**Stored dataset items:**
[Start of Attachment]

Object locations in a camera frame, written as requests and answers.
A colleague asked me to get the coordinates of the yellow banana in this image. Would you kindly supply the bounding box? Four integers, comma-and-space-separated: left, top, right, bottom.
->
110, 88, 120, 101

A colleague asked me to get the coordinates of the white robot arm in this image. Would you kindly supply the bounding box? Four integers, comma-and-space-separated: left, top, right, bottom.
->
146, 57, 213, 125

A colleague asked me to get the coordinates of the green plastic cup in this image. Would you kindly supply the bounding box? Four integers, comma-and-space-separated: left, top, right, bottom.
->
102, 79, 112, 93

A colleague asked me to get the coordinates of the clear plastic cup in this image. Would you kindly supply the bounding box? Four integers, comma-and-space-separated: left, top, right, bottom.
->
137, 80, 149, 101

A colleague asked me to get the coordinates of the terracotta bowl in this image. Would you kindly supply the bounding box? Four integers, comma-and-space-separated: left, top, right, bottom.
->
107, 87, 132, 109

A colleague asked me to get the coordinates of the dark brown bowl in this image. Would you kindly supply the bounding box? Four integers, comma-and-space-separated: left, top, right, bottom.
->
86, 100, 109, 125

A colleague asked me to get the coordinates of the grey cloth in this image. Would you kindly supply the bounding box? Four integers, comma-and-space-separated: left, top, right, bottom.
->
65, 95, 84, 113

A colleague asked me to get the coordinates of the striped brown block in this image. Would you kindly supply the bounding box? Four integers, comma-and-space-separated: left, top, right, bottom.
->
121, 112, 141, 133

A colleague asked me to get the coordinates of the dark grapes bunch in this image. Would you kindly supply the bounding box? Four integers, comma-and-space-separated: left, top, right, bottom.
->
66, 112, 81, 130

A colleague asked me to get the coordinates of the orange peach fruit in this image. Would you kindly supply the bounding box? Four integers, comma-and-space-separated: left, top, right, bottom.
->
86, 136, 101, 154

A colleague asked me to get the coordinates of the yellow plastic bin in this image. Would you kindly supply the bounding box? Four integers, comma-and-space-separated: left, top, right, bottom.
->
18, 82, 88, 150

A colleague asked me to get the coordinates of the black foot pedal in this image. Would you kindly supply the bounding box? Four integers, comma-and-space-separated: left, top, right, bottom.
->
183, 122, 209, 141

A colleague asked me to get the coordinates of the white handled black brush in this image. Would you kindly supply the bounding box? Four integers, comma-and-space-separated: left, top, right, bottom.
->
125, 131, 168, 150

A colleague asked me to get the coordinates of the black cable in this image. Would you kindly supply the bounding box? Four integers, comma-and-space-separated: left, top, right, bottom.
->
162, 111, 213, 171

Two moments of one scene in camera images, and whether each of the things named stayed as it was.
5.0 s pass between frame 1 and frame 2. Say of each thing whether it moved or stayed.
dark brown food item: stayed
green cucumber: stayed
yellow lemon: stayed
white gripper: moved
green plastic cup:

[End of Attachment]

**Task description:**
For this exercise, write out all of the data exactly.

**Task result:**
Object locations in a camera frame, written as requests and answers.
A colleague asked me to get the coordinates of the yellow banana in this image. Would you kindly supply the bounding box? Four integers, comma-and-space-separated: left, top, right, bottom.
->
110, 88, 120, 101

A colleague asked me to get the coordinates of the white robot arm in this image. Would you kindly supply the bounding box? Four integers, comma-and-space-separated: left, top, right, bottom.
->
146, 57, 213, 125

A colleague asked me to get the coordinates of the green plastic cup in this image. Would you kindly supply the bounding box? Four integers, comma-and-space-separated: left, top, right, bottom.
->
102, 79, 112, 93

A colleague asked me to get the coordinates of the clear plastic cup in this image. Would you kindly supply the bounding box? Four integers, comma-and-space-separated: left, top, right, bottom.
->
137, 80, 149, 101

A colleague asked me to get the coordinates of the terracotta bowl in this image. Would you kindly supply the bounding box? Four integers, comma-and-space-separated: left, top, right, bottom.
->
107, 87, 132, 109

A colleague asked me to get the coordinates of the dark brown bowl in this image. Would you kindly supply the bounding box? Four integers, comma-and-space-separated: left, top, right, bottom.
->
86, 100, 109, 125

A colleague asked me to get the coordinates of the grey cloth in this image. Would you kindly supply the bounding box? Four integers, comma-and-space-separated: left, top, right, bottom.
->
65, 95, 84, 113

A colleague asked me to get the coordinates of the striped brown block in this image. Would you kindly supply the bounding box? Four integers, comma-and-space-separated: left, top, right, bottom.
->
121, 112, 141, 133

A colleague asked me to get the coordinates of the dark grapes bunch in this image. Would you kindly supply the bounding box? Four integers, comma-and-space-separated: left, top, right, bottom.
->
66, 112, 81, 130

A colleague asked me to get the coordinates of the orange peach fruit in this image. Would you kindly supply the bounding box? Four integers, comma-and-space-separated: left, top, right, bottom.
->
86, 136, 101, 154

A colleague asked me to get the coordinates of the yellow plastic bin in this image. Would you kindly supply the bounding box? Four integers, comma-and-space-separated: left, top, right, bottom.
->
18, 82, 88, 150

A colleague asked me to get the coordinates of the black foot pedal in this image. Would you kindly supply the bounding box? Four integers, comma-and-space-separated: left, top, right, bottom.
->
183, 122, 209, 141

A colleague asked me to get the coordinates of the white handled black brush in this image. Would you kindly supply the bounding box? Four integers, comma-and-space-separated: left, top, right, bottom.
->
125, 131, 168, 150

A colleague asked me to get the coordinates of the black cable in this image. Would you kindly supply the bounding box? Four integers, comma-and-space-separated: left, top, right, bottom.
->
162, 111, 213, 171

Two moments of one scene in camera images, and whether each of the things named stayed as it was.
5.0 s pass between frame 1 and frame 2. Say of each thing whether it moved or stayed.
dark brown food item: stayed
green cucumber: stayed
yellow lemon: stayed
white gripper: moved
green plastic cup:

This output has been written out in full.